Tonight, Schloss is not only mourning friends, but also a nearby restaurant that has just closed, a Cuban cafe that was a local anchor. In his bedroom there’s a large black and white picture, about a-foot-and-a-half tall and a yard wide, of the view from the corner outside the cafe looking east on Sunset Boulevard. It looks like a photo, but it’s actually a painting he commissioned from a friend.
“That was my view many days, sitting there,” he says.
When news spread about the closing, a number of social media comments noted the restaurant’s back room, which for years hosted 12-step meetings. Various people said that those meetings, that room, saved lives.
“It saved mine,” Schloss says. “That’s why I had my friend do the painting.”

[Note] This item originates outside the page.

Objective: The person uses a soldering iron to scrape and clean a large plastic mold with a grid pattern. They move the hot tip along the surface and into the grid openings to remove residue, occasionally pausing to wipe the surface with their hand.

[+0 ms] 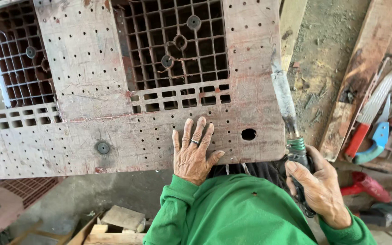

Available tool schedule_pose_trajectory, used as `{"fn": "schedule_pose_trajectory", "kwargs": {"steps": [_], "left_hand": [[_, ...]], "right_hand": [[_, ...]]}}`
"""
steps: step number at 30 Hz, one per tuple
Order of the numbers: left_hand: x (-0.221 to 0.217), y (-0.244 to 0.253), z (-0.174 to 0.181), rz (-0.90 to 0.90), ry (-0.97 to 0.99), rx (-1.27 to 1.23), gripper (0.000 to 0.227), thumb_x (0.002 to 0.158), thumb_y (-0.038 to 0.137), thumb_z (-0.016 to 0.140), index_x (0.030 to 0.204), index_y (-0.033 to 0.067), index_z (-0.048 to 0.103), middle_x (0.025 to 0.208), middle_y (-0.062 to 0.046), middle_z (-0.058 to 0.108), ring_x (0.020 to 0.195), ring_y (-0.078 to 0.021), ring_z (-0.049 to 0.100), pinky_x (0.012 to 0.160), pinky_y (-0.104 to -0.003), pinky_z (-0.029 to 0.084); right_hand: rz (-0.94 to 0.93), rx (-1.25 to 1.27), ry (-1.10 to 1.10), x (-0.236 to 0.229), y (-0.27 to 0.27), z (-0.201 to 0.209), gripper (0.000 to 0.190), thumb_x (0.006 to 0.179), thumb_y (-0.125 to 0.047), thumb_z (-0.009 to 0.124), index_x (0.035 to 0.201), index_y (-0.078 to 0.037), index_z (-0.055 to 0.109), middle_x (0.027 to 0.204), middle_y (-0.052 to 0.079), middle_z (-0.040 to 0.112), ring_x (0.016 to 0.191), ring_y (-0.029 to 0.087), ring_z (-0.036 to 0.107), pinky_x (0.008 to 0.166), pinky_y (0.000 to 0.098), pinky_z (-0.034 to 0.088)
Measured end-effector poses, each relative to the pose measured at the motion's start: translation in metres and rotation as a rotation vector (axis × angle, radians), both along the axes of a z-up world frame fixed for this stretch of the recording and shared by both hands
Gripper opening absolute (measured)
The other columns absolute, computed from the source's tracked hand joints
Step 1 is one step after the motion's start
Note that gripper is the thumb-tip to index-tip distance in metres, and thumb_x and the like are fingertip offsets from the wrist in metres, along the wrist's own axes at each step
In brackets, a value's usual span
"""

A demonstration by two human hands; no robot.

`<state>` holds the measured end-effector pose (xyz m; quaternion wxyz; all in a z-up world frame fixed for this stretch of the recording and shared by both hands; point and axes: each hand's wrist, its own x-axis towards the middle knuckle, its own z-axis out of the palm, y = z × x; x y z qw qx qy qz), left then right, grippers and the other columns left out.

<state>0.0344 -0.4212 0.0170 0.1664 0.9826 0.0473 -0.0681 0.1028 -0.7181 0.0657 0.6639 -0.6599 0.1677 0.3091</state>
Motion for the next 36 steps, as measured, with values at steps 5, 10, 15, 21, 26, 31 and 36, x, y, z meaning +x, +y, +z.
{"fn": "schedule_pose_trajectory", "kwargs": {"steps": [5, 10, 15, 21, 26, 31, 36], "left_hand": [[0.011, -0.010, 0.002, 0.095, -0.018, 0.006, 0.075, 0.098, 0.063, 0.050, 0.160, 0.0221, 0.037, 0.170, -0.001, 0.023, 0.158, -0.0321, 0.013, 0.125, -0.063, 0.008], [0.029, -0.005, -0.004, 0.041, -0.008, -0.061, 0.073, 0.099, 0.056, 0.055, 0.159, 0.0179, 0.038, 0.170, -0.006, 0.021, 0.158, -0.0347, 0.013, 0.124, -0.064, 0.010], [0.054, 0.013, -0.002, -0.062, 0.048, -0.182, 0.078, 0.095, 0.053, 0.062, 0.158, 0.0140, 0.038, 0.169, -0.008, 0.021, 0.158, -0.0347, 0.014, 0.123, -0.065, 0.014], [0.058, 0.040, 0.007, -0.229, -0.226, -0.480, 0.033, 0.099, 0.029, 0.074, 0.124, 0.0094, 0.070, 0.147, -0.007, 0.061, 0.154, -0.0306, 0.042, 0.130, -0.058, 0.025], [0.056, 0.045, 0.009, -0.307, -0.291, -0.626, 0.021, 0.096, 0.022, 0.080, 0.108, 0.0059, 0.074, 0.125, -0.007, 0.071, 0.145, -0.0300, 0.053, 0.131, -0.054, 0.031], [0.052, 0.045, 0.005, -0.287, -0.302, -0.674, 0.016, 0.096, 0.020, 0.079, 0.103, 0.0065, 0.074, 0.119, -0.006, 0.071, 0.144, -0.0280, 0.054, 0.131, -0.053, 0.034], [0.051, 0.048, -0.001, -0.284, -0.307, -0.682, 0.015, 0.095, 0.020, 0.080, 0.099, 0.0068, 0.075, 0.116, -0.005, 0.072, 0.142, -0.0274, 0.055, 0.127, -0.053, 0.036]], "right_hand": [[0.040, 0.015, 0.004, 0.027, 0.022, -0.019, 0.056, 0.088, -0.015, 0.070, 0.138, 0.003, 0.052, 0.078, 0.008, 0.060, 0.050, 0.015, 0.056, 0.043, 0.0292, 0.046], [0.036, -0.021, -0.093, 0.035, 0.051, -0.044, 0.052, 0.091, -0.013, 0.071, 0.136, 0.005, 0.053, 0.083, 0.006, 0.060, 0.055, 0.012, 0.057, 0.046, 0.0268, 0.047], [-0.026, -0.064, -0.110, 0.033, 0.077, -0.051, 0.048, 0.091, -0.011, 0.070, 0.135, 0.003, 0.055, 0.083, 0.004, 0.062, 0.055, 0.010, 0.057, 0.046, 0.0254, 0.047], [-0.037, -0.196, -0.187, 0.037, 0.086, -0.044, 0.038, 0.096, -0.009, 0.067, 0.130, 0.004, 0.059, 0.079, 0.005, 0.063, 0.056, 0.011, 0.056, 0.048, 0.0261, 0.046], [-0.023, -0.161, -0.222, 0.043, 0.094, -0.034, 0.036, 0.100, -0.008, 0.067, 0.131, 0.006, 0.056, 0.086, 0.006, 0.062, 0.060, 0.012, 0.057, 0.053, 0.0259, 0.047], [0.000, -0.229, -0.216, 0.040, 0.096, -0.032, 0.032, 0.101, -0.010, 0.068, 0.126, 0.007, 0.057, 0.080, 0.008, 0.061, 0.059, 0.014, 0.056, 0.051, 0.0270, 0.045], [-0.009, -0.213, -0.227, 0.041, 0.094, -0.034, 0.030, 0.102, -0.013, 0.068, 0.122, 0.006, 0.057, 0.084, 0.007, 0.062, 0.060, 0.013, 0.057, 0.053, 0.0258, 0.046]]}}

He deeply values the community of sobriety, as well as the community of music.
On that note, the opening song on Californias Burning is titled “I’ll Be Your Friend.” If that sounds a bit Fred Rogers-esque, keep in mind that Mister Rogers’ Neighborhood was not all smiles and sunshine and cardigans, that it was a place where complicated emotions and experiences were brought out in the open, a place where being a friend and having friends really mattered in coping with all of that. Same for Mister Schloss’ Neighborhood.
Here there’s the muted “Memories of Me and You,” the hoping-beyond-hope “100 Years,” the somber “All the Bells Are Ringing,” and the ashes-filled title song:
Our little town
Is burning to the ground
“There are a lot of layers to it, and there’s a shitload of melancholy to it,” he says.
Of course, there’s also “Play Me a Happy Song,” with a snappy beat and cheery melody. Don’t be fooled, though, he warns. Not that he gives us a chance to be fooled.
“That’s a result of my manager Tom [Carolan] saying, ‘Why do you always have to play slow, sad songs?’”
He laughs. After all, one of the songs on his last album was titled “Married to Sadness.”
“So I wrote a song about him saying, ‘Play me a happy song,’ and sort of counted some of the reasons why I think it’s not a realistic thing. Like, ‘Why do I have to act like I’m okay for you to feel comfortable?’”
He quotes a line from the song:
I gave up on humanity
Don’t worry, I’ll be okay
It’s better this way
“Everybody’s terrified, right?” he says. “And nobody’s talking about it. They’re just sitting there with their arms crossed, going, ‘Everything is fantastic’ and being tough guys. I can clearly see the toughness is killing the world. And it’s my crusade to be the anti-tough guy. It’s actually braver to be tender. Braver to be honest. Maybe we can all get together and—I don’t mean to sound like a pussy—expose our transparency and vulnerability and have a good cry together about how fucked up things are. And maybe people could be a little bit more compassionate towards one another and generous.”
With that he gestures to the spread on the table, now cold, and ponders just one more mystery of the universe.
“I feel like the beef was a little tough,” he says, chewing. “I’m wondering if it’s the cut of meat or the way I cooked it. I don’t know. I don’t think we’ll ever get to the bottom of that question.”